Custom BCP Queries

Overviews

Custom BCP Queries

db_snapshot & db_restore - Custom BCP Queries

Custom BCP Queries consists of two modifications:

Multiple Snapshot Files for One Table
BCP Query Configuration File

About Multiple Files for a Single Table

Custom BCP Queries are user-defined SQL queries used to produce partial datasets consisting of selected LeasePak data. This capability lends itself to custom extracts, as well as to the incremental backup of certain large tables, such as the rtx table.
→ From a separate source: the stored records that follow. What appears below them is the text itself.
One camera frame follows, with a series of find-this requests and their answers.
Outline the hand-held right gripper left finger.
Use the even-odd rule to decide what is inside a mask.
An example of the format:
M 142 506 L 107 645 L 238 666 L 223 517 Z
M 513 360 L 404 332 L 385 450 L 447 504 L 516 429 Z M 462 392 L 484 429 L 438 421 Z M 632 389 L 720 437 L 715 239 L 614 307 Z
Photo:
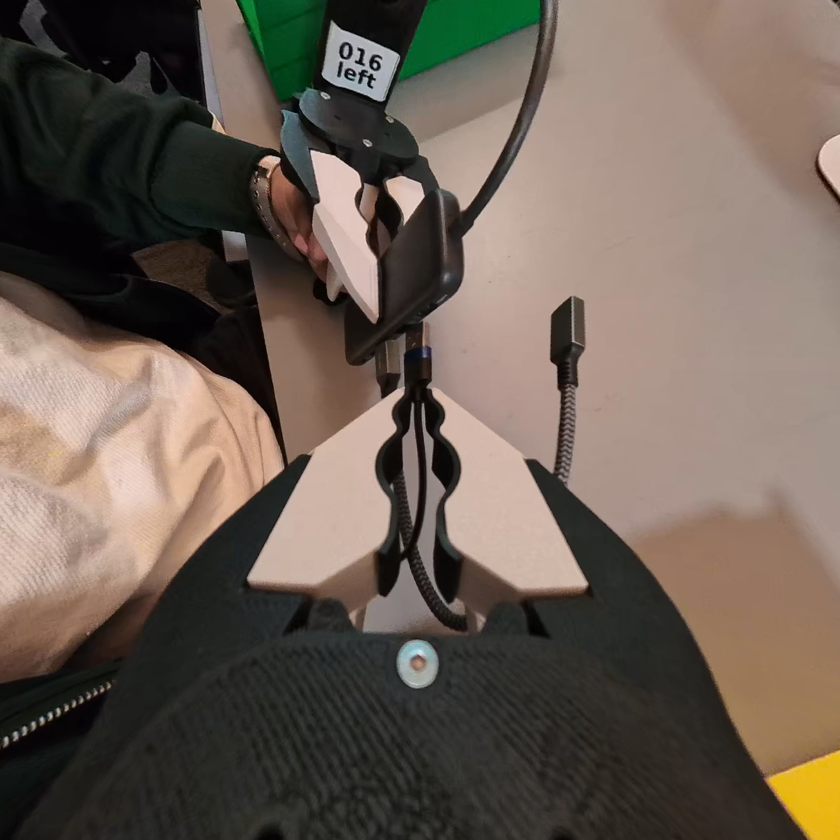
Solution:
M 377 561 L 392 536 L 392 503 L 376 458 L 396 432 L 399 389 L 313 449 L 248 573 L 252 589 L 335 600 L 362 629 L 379 594 Z

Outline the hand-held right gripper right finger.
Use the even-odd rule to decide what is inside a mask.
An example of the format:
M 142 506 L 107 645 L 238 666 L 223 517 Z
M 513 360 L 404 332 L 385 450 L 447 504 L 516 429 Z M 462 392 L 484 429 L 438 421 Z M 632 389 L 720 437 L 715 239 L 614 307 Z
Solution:
M 501 603 L 584 594 L 585 576 L 522 453 L 436 387 L 424 414 L 443 491 L 434 578 L 444 601 L 483 621 Z

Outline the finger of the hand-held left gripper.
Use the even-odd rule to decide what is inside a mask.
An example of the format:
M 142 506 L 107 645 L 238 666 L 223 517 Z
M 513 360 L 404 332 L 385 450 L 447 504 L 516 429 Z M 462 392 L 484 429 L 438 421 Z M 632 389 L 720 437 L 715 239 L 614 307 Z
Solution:
M 406 224 L 427 194 L 438 189 L 430 173 L 417 179 L 405 174 L 384 179 L 384 224 Z
M 312 150 L 311 168 L 318 191 L 312 228 L 328 257 L 328 293 L 345 290 L 371 323 L 381 318 L 380 259 L 368 242 L 368 223 L 355 198 L 364 190 L 360 174 L 335 155 Z

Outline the black power bank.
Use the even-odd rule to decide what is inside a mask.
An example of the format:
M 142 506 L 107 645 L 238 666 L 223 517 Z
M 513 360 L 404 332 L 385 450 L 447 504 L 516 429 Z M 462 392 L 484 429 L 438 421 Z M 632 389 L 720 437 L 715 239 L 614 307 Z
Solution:
M 344 355 L 349 365 L 366 364 L 383 342 L 425 320 L 456 294 L 465 273 L 462 238 L 450 230 L 458 216 L 454 194 L 441 188 L 427 194 L 379 260 L 377 322 L 355 302 L 345 305 Z

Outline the person's left hand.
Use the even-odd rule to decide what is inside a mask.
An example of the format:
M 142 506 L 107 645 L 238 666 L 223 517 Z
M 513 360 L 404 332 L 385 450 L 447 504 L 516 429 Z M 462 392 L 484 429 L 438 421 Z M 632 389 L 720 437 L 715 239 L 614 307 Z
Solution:
M 321 280 L 326 281 L 329 259 L 312 228 L 312 208 L 303 192 L 290 182 L 278 164 L 269 178 L 272 212 L 297 252 L 304 257 Z

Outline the green box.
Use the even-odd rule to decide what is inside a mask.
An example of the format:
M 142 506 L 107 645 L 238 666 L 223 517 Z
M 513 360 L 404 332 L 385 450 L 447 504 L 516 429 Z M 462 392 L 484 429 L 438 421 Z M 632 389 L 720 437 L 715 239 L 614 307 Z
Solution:
M 310 86 L 323 1 L 237 1 L 248 34 L 281 100 Z M 538 1 L 431 1 L 400 79 L 413 77 L 539 21 Z

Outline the beige trousers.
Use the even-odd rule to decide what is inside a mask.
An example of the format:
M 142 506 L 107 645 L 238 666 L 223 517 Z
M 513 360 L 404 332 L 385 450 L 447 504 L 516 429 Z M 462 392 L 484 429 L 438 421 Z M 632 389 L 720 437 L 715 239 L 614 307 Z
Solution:
M 283 469 L 238 384 L 3 272 L 1 677 L 126 654 L 194 552 Z

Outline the dark zipped jacket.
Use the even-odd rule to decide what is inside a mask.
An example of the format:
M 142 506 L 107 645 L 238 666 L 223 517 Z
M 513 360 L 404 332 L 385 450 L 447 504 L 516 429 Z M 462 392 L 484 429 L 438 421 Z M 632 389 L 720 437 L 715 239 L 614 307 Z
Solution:
M 138 269 L 2 244 L 3 272 L 53 292 L 96 324 L 186 354 L 247 393 L 235 375 L 262 372 L 241 321 Z M 2 838 L 15 835 L 78 751 L 128 653 L 93 663 L 87 652 L 88 646 L 80 647 L 48 674 L 2 682 Z

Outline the yellow board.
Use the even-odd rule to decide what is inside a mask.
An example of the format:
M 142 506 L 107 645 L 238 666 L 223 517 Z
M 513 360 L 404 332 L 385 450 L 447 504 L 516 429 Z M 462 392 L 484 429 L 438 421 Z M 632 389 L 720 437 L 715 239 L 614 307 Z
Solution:
M 776 773 L 767 782 L 808 838 L 839 838 L 839 751 Z

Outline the white rounded object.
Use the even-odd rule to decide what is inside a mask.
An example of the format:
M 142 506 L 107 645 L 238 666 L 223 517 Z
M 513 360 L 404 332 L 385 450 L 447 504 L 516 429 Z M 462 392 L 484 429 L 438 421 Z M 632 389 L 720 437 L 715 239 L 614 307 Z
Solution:
M 837 201 L 840 197 L 839 186 L 839 134 L 826 140 L 817 153 L 815 166 L 826 189 Z

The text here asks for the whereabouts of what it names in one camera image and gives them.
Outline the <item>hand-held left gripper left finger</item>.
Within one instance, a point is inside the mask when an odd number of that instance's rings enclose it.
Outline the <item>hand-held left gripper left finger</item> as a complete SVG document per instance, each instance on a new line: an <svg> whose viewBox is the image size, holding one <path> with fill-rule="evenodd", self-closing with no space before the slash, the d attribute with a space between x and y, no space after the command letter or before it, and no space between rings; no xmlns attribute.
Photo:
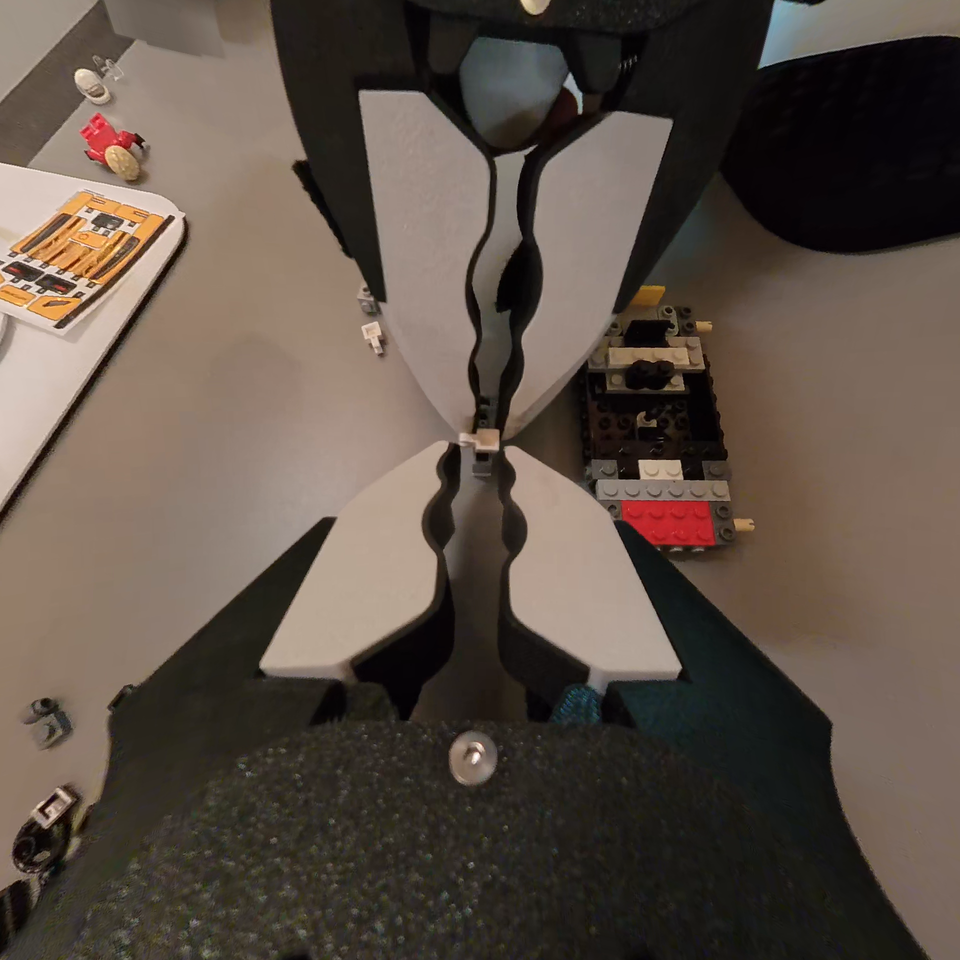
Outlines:
<svg viewBox="0 0 960 960"><path fill-rule="evenodd" d="M355 682L361 664L426 615L440 595L442 547L428 511L458 476L437 441L343 507L259 661L274 678Z"/></svg>

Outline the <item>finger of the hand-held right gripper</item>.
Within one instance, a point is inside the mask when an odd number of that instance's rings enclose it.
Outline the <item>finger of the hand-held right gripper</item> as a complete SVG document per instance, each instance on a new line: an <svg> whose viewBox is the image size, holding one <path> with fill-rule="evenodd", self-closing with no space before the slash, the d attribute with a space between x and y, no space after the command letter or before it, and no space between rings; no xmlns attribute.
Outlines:
<svg viewBox="0 0 960 960"><path fill-rule="evenodd" d="M541 282L521 331L504 440L552 402L609 327L672 127L664 117L606 114L539 172L530 236Z"/></svg>
<svg viewBox="0 0 960 960"><path fill-rule="evenodd" d="M425 92L358 96L392 344L438 414L468 432L477 406L473 274L496 198L493 158Z"/></svg>

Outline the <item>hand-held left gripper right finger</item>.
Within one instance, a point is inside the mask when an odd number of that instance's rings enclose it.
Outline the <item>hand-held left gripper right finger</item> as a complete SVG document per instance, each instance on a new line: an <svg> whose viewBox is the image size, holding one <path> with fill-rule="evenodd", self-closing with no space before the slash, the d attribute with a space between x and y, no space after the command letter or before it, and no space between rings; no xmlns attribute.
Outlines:
<svg viewBox="0 0 960 960"><path fill-rule="evenodd" d="M681 662L611 515L515 446L500 468L502 665L526 689L674 681Z"/></svg>

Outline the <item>dark grey holed brick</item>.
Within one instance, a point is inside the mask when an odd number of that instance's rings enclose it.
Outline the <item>dark grey holed brick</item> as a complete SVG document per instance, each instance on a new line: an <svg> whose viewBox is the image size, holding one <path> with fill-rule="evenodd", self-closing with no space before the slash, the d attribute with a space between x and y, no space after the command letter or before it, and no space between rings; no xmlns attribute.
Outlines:
<svg viewBox="0 0 960 960"><path fill-rule="evenodd" d="M485 395L479 397L476 413L474 415L474 422L472 429L469 433L476 432L479 428L495 428L498 429L497 425L498 418L498 402L495 398L491 398ZM472 464L472 473L476 477L490 477L494 470L494 465L496 458L498 456L499 450L496 453L480 453L477 454L472 450L473 455L473 464Z"/></svg>

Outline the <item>grey desk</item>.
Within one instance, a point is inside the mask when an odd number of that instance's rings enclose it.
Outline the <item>grey desk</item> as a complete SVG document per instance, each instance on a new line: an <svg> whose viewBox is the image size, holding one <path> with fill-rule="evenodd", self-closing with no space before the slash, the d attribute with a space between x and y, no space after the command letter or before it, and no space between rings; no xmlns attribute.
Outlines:
<svg viewBox="0 0 960 960"><path fill-rule="evenodd" d="M2 884L42 774L98 788L117 690L448 436L402 359L362 341L262 26L223 58L123 56L121 123L189 239L2 525ZM874 870L928 953L958 958L958 241L820 255L717 179L654 282L714 325L756 525L679 567L832 719ZM19 719L42 697L74 727L50 750Z"/></svg>

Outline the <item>person's right hand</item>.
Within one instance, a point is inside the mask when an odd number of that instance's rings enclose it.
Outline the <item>person's right hand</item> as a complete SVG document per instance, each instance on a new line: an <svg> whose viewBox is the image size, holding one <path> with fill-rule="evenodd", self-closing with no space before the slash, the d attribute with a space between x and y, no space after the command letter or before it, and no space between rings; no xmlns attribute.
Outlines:
<svg viewBox="0 0 960 960"><path fill-rule="evenodd" d="M576 95L567 86L561 86L539 129L539 142L549 143L561 138L577 126L580 116L581 105Z"/></svg>

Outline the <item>toy brick car base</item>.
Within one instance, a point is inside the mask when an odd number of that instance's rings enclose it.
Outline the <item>toy brick car base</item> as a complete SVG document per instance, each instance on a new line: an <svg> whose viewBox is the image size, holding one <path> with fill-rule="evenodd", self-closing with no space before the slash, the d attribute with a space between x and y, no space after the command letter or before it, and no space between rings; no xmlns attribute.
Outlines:
<svg viewBox="0 0 960 960"><path fill-rule="evenodd" d="M738 517L704 337L713 325L644 285L608 323L573 385L584 485L662 552L701 554L755 531Z"/></svg>

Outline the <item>red brick piece with wheel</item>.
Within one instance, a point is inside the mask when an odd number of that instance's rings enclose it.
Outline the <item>red brick piece with wheel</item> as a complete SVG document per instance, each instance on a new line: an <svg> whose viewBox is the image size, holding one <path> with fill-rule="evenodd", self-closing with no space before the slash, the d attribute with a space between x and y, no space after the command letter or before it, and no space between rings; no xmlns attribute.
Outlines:
<svg viewBox="0 0 960 960"><path fill-rule="evenodd" d="M90 161L107 168L126 183L140 180L142 162L149 153L149 146L141 135L115 128L100 112L89 119L79 134Z"/></svg>

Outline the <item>orange sticker sheet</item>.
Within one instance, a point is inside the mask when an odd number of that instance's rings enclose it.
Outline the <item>orange sticker sheet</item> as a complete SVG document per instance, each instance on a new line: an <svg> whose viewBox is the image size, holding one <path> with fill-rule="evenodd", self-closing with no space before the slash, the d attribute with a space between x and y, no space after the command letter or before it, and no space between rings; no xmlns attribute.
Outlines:
<svg viewBox="0 0 960 960"><path fill-rule="evenodd" d="M65 335L181 218L80 191L2 249L2 313Z"/></svg>

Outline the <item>small grey connector brick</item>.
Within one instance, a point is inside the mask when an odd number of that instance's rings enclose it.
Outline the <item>small grey connector brick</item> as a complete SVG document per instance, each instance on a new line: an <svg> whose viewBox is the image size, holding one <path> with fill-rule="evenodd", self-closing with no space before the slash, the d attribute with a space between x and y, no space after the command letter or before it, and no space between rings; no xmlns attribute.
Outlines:
<svg viewBox="0 0 960 960"><path fill-rule="evenodd" d="M20 722L30 728L38 750L47 751L71 737L72 721L57 699L42 697L32 700L20 713Z"/></svg>

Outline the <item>white tray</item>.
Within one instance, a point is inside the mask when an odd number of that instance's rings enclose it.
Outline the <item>white tray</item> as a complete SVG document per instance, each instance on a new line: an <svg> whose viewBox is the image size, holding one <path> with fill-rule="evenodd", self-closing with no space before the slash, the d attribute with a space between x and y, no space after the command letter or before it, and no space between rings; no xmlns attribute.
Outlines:
<svg viewBox="0 0 960 960"><path fill-rule="evenodd" d="M185 214L167 198L117 184L2 164L1 257L2 250L39 227L81 191L139 209L173 214L179 222L64 335L2 313L2 508L17 496L91 379L186 243Z"/></svg>

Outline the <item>black and white brick piece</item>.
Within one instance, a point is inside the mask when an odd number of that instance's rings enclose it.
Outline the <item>black and white brick piece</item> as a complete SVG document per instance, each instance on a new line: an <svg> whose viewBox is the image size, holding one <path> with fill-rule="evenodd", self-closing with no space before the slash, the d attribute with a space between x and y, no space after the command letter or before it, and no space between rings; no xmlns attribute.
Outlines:
<svg viewBox="0 0 960 960"><path fill-rule="evenodd" d="M61 869L79 843L83 812L83 794L74 784L54 787L30 811L14 838L11 860L15 869L30 878Z"/></svg>
Because the pre-v6.6a db_snapshot command selects all rows from the tables it exports, this results a set of data files containing every row in the subject table.

With Custom Queries, it is possible that there will be multiple segments for a given table. In Oracle only, the export of data for a snapshot is actually performed in approximately 2,000,000,000 (why is this?) byte segments. Previously, these segments were concatenated into a single file at the end of the export of the table. In LeasePak release version v6.6a, db_snapshot running on Oracle will preserve these segmented files. The db_restore command has also changed to look for and correctly load multiple segments for a single table under Orcale.

Why Is This? "Approximately 2,000,000,000 bytes"

This is because there is an OS limit on the size of files. This can be overridden, but it is not convenient to do so, and can cause the system administrator a variety of headaches. The normal limit on maximum file size is 2GB (2,147,483,647 bytes). The utility that exports Oracle database rows checks the size of the output file after every row, and when it is over 2,000,000,000 bytes, the output file is closed and a new one opened. This means that no row in the database should exceed 147,483,647 bytes in export format, or else the write could fail as the OS will not allow bytes beyond the 2GB limit. The final row of each segment file will likely push the file size above 2 billion bytes, but under 2GB.

That's Why!

db_snapshot behavior - summary

When the snapshot process creates separate segments for the same table, it no longer concatenates these segments into one file.
When multiple segments for the same table are created, the name of the segment will have a period and a number added to the end of the file extension, and that number will be incremented by 1 for each additional segment.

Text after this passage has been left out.